Deploy an ML Model with FastAPI

Build a simple FastAPI service that loads a model artifact, exposes a prediction endpoint, and can be tested with curl.

Deploy an ML Model with FastAPI

Introduction

Build a simple FastAPI service that loads a model artifact, exposes a prediction endpoint, and can be tested with curl.

Before You Start

You need Python, a saved model artifact, and a clear request schema.
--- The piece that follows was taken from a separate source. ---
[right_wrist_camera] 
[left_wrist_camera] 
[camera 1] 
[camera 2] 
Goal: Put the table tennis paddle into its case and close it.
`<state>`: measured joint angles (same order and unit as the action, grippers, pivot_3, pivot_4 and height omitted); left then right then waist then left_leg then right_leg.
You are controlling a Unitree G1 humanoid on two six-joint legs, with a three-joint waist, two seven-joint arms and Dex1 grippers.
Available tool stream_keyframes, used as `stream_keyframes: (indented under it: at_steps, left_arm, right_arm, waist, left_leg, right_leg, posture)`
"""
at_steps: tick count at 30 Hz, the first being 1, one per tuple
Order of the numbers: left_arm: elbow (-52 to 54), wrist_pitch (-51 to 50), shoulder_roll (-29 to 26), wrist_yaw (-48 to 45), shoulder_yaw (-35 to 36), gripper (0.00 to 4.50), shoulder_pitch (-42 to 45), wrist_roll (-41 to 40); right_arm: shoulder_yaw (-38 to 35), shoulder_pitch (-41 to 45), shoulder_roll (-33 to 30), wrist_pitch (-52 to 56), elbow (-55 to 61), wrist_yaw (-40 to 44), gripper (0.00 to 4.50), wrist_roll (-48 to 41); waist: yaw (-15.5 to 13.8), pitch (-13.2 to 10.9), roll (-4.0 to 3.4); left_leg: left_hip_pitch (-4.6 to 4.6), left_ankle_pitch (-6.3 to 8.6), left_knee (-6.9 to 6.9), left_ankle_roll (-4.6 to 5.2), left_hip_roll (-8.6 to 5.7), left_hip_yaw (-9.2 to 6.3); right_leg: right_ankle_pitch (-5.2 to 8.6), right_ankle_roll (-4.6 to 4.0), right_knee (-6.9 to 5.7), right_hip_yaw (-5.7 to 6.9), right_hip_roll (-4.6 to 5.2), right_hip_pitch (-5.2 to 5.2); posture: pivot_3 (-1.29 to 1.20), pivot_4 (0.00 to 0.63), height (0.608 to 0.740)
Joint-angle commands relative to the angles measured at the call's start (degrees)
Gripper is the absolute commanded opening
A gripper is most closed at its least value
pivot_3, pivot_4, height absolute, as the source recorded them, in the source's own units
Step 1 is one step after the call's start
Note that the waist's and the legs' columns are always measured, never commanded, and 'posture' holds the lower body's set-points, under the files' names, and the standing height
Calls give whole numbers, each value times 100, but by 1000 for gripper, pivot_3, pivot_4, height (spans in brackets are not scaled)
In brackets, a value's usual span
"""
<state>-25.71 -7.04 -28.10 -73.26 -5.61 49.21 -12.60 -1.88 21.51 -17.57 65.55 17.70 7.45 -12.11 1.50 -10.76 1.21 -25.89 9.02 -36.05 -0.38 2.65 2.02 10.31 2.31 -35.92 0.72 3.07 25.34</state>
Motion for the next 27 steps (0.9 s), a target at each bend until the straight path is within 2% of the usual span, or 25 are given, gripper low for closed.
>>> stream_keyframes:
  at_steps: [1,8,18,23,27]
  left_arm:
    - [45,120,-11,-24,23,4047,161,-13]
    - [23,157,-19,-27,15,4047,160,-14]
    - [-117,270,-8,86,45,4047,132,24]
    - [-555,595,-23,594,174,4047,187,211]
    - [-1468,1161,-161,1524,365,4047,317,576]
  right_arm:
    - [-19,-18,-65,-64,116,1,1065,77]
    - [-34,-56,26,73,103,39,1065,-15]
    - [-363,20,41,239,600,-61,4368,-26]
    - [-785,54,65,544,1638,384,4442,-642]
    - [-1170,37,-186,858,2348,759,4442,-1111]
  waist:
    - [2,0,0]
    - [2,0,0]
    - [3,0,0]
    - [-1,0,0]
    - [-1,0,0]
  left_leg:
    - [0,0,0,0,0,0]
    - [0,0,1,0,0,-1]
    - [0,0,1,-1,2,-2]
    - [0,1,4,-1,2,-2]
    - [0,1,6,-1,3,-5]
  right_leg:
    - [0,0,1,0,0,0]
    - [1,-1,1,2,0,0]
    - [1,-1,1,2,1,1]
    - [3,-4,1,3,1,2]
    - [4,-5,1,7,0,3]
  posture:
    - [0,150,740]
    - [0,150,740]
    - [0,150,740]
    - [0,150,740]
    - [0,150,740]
Load the model once at startup and return JSON with prediction and model version.

Project Structure

ml-api/
├── app.py
├── models/
│   └── churn.pkl
├── requirements.txt
└── Dockerfile

Step-by-Step Deployment

Create the API:

from fastapi import FastAPI
from pydantic import BaseModel
import joblib

MODEL_VERSION = "churn:17"
model = joblib.load("models/churn.pkl")

class Customer(BaseModel):
    tenure: int
    monthly_charges: float

app = FastAPI()

@app.get("/health")
def health():
    return {"status": "ok", "model_version": MODEL_VERSION}

@app.post("/predict")
def predict(customer: Customer):
    features = [[customer.tenure, customer.monthly_charges]]
    probability = float(model.predict_proba(features)[0][1])
    return {"churn_probability": probability, "model_version": MODEL_VERSION}

Install and run locally:

pip install fastapi uvicorn scikit-learn joblib
uvicorn app:app --host 0.0.0.0 --port 8000

Testing the Deployment

Test the endpoints:

curl -s http://localhost:8000/health
curl -s http://localhost:8000/predict -H "Content-Type: application/json" -d '{"tenure": 12, "monthly_charges": 89.9}'
{"status":"ok","model_version":"churn:17"}
{"churn_probability":0.73,"model_version":"churn:17"}

Production Considerations

Add request validation, structured logs, metrics, model version reporting, resource limits, readiness probes, and a rollback plan before production.

Common Mistakes

  • Loading the model on every request.
  • Returning predictions without model version.
  • Accepting unvalidated JSON.
  • Hiding exceptions instead of logging them.

Summary

A reliable model deployment is versioned, testable, observable, and reversible.